What Is a Priority Claim in Bankruptcy?

Learn about debts that the trustee will pay first in a bankruptcy case.

A claim is a request by any bankruptcy creditor to pay an owed debt in a bankruptcy case. By contrast, a priority claim is entitled to special treatment and will get paid before nonpriority claims if funds are available to distribute to creditors.

(For an overview of the different claims, read  Types of Creditor Claims in Bankruptcy: Secured, Unsecured & Priority.)

Before receiving funds, a creditor must submit a “proof of claim” to the court. On the official  Proof of Claim form, the creditor will indicate a claim’s priority status by checking “yes” in box 12.

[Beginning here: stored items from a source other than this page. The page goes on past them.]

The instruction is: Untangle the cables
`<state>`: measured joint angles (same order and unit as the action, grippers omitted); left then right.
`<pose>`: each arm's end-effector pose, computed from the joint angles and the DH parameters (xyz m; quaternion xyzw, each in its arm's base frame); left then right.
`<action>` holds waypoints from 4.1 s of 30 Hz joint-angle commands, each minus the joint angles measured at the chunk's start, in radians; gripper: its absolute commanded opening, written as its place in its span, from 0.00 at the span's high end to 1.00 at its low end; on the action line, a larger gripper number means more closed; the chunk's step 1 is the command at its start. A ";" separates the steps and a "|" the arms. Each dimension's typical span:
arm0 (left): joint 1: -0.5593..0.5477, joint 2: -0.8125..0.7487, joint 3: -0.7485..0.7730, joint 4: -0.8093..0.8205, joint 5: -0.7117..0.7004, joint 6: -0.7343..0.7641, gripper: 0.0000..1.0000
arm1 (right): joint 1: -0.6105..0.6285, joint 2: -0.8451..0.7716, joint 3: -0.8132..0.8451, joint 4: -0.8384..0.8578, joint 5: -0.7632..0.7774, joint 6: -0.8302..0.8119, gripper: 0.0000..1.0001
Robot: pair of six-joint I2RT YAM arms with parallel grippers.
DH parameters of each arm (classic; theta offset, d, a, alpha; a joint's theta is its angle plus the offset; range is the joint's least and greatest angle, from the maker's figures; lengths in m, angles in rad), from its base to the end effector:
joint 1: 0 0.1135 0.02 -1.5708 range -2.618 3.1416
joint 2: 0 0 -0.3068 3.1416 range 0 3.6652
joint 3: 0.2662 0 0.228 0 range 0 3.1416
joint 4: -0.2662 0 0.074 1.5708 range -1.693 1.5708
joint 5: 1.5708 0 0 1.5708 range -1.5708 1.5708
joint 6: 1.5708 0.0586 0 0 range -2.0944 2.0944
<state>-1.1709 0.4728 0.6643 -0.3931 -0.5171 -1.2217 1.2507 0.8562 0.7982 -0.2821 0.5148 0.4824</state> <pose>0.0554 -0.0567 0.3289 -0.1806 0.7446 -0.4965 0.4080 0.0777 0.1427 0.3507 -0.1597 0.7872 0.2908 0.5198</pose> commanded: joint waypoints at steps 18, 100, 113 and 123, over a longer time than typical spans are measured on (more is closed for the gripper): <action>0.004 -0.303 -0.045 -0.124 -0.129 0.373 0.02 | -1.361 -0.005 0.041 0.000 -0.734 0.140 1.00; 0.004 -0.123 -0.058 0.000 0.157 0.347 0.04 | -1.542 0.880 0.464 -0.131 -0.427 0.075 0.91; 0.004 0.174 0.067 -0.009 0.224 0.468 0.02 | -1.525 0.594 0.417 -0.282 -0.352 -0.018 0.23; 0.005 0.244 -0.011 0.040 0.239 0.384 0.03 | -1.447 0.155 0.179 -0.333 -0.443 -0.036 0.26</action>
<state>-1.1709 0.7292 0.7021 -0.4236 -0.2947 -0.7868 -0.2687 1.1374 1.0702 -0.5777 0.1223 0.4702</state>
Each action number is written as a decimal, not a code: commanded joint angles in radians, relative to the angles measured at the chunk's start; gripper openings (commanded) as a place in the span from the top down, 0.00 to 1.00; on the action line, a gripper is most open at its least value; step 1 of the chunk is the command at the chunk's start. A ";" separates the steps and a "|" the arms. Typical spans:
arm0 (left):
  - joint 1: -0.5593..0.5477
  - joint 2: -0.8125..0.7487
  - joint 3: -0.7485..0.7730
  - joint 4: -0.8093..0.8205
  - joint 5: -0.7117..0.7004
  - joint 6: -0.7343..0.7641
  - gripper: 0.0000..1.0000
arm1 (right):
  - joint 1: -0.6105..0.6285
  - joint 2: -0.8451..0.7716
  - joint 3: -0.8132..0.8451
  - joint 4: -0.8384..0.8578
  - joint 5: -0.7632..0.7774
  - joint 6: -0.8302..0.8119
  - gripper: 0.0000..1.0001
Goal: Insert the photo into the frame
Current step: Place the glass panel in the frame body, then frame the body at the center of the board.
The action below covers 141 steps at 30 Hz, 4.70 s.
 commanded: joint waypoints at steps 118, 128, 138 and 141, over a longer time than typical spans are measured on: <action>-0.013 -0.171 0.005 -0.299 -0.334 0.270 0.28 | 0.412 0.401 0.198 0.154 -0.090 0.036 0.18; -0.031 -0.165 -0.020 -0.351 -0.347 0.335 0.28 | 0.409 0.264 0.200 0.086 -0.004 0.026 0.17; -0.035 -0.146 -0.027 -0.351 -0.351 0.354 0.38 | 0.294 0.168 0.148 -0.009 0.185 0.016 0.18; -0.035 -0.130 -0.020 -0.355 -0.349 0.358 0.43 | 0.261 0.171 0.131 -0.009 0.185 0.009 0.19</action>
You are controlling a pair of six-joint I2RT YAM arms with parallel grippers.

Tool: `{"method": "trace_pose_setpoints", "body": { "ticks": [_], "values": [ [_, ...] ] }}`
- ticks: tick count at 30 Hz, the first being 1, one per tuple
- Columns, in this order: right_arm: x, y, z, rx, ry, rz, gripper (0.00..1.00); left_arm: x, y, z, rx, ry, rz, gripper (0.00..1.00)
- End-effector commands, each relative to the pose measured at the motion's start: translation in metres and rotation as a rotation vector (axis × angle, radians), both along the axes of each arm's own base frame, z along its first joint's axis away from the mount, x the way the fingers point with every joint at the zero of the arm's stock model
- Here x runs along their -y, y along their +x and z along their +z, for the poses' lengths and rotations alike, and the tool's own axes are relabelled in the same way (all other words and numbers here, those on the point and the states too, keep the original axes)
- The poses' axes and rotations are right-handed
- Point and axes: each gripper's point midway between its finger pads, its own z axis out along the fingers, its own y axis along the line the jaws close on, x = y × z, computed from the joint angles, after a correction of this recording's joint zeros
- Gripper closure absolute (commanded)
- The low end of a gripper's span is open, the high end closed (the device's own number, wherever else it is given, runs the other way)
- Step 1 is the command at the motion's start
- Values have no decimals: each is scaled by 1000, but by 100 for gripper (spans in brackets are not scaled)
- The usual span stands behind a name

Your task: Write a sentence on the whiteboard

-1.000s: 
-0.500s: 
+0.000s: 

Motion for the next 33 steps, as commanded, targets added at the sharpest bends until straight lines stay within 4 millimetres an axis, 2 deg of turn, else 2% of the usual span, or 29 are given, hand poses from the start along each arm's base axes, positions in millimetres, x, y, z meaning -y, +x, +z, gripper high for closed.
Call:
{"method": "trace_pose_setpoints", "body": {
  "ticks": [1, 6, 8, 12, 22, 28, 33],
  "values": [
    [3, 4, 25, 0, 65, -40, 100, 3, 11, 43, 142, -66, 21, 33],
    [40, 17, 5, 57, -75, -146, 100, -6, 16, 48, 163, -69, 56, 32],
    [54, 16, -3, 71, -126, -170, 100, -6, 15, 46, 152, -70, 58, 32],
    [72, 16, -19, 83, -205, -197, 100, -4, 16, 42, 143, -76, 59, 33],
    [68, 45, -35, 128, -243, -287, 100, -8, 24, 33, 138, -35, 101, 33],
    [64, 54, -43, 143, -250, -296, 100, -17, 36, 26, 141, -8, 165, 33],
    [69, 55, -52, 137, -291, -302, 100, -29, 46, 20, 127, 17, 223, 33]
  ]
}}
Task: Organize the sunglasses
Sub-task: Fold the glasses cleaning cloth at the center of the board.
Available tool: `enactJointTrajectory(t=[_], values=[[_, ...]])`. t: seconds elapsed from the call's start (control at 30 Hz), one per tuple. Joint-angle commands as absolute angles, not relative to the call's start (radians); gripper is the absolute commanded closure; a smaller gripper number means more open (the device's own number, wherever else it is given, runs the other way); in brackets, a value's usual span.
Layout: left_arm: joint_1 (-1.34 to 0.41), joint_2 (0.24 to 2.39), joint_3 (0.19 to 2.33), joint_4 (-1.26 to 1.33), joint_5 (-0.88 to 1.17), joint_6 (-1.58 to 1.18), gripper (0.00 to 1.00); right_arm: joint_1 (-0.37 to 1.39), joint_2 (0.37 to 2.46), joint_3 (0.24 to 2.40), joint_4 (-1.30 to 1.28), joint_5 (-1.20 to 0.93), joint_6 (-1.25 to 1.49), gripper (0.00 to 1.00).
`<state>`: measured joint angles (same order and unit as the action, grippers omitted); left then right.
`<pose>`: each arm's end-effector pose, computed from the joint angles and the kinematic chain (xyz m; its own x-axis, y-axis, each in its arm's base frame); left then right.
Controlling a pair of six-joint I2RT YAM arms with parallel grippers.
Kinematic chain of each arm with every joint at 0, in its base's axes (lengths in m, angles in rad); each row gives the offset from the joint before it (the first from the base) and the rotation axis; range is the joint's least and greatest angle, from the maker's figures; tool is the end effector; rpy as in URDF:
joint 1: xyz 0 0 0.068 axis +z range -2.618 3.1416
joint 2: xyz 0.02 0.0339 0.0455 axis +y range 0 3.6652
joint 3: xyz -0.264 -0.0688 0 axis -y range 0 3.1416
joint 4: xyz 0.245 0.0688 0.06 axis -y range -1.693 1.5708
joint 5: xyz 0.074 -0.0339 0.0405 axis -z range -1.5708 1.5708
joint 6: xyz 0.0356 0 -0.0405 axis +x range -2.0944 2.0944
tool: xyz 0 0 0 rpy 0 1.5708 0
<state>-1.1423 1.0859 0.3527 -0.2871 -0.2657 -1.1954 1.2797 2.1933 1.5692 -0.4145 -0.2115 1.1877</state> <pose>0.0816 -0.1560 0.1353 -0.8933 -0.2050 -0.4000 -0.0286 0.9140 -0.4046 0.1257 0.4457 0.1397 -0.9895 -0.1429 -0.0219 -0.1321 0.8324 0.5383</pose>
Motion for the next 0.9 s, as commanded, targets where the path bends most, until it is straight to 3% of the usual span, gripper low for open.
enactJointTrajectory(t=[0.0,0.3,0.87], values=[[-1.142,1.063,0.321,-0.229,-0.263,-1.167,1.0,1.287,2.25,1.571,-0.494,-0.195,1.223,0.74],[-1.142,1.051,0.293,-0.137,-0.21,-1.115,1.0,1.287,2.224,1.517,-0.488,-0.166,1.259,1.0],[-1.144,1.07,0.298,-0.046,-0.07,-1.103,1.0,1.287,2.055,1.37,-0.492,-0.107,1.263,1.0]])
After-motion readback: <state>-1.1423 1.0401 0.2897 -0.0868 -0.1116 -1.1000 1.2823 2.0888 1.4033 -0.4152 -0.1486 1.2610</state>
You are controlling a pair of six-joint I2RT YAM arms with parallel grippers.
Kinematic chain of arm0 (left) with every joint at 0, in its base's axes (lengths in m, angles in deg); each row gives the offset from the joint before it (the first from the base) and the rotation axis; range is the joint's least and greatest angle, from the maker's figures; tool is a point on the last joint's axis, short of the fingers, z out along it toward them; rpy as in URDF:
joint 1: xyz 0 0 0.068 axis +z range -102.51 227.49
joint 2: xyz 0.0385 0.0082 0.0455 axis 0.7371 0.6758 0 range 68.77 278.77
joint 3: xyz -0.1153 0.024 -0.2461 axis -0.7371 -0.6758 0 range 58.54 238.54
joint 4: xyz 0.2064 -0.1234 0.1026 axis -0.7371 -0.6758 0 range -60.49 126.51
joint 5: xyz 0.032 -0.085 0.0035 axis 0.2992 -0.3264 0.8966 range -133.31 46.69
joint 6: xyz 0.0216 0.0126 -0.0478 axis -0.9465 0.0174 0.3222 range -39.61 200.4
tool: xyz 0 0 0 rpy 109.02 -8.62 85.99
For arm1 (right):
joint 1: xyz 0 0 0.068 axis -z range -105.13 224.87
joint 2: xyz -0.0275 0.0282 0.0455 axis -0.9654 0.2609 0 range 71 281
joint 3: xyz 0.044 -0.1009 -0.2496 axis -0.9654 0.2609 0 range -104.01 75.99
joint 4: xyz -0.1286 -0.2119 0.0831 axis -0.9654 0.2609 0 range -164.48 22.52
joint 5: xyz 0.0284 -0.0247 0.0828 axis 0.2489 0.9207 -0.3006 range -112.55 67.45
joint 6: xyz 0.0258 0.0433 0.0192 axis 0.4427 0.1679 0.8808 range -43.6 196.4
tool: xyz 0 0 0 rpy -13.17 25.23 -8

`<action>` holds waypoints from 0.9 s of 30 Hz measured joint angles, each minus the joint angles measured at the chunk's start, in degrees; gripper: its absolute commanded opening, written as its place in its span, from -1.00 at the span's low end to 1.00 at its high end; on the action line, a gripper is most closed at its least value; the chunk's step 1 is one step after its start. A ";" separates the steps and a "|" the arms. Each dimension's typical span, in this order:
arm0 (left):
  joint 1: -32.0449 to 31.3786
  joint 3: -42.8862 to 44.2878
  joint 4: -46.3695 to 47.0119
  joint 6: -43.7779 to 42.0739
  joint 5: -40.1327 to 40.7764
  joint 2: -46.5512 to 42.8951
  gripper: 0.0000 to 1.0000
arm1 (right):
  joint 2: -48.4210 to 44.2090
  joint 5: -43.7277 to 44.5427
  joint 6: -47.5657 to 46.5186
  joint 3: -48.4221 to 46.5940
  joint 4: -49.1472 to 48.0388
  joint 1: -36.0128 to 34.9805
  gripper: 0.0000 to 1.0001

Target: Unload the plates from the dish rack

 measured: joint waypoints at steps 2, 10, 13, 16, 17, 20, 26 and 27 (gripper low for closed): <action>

The bankruptcy trustee—the court-appointed individual responsible for overseeing the case—will review all submitted claims. After the resolution of any objections (and the confirmation of a plan in a Chapter 13 case), the trustee will distribute funds to priority creditors. If money remains, the trustee will pay claims without priority status.

Here are examples of common priority claims:

  • costs to administer the bankruptcy (such as accounting or legal fees)
  • child and spousal support obligations
  • up to $12,850 in compensation earned 180 days before bankruptcy (wages, commissions, and other compensation)
  • up to $2,850 for deposits given to the filer to secure future services or housing
  • taxes owed to the government, and
  • injury or death claims caused by an intoxication-related motor vehicle or boat accident.

In a  Chapter 7 case, the court will instruct creditors to submit claims if it appears that the case is an “asset case,” meaning that money will be available for distribution. By contrast, creditors won’t submit claims in a “no asset case.” (For additional information, read  Priority Debts in Chapter 7 Bankruptcy.)

All creditors seeking payment in a  Chapter 13 case  must file a claim. (Find out more by reading  What is a Priority Claim in Chapter 13 Bankruptcy?)

All claims must be in no later than 30 days after the conclusion of the  341 meeting of creditors  (the one hearing that all filers must attend) regardless of the chapter type.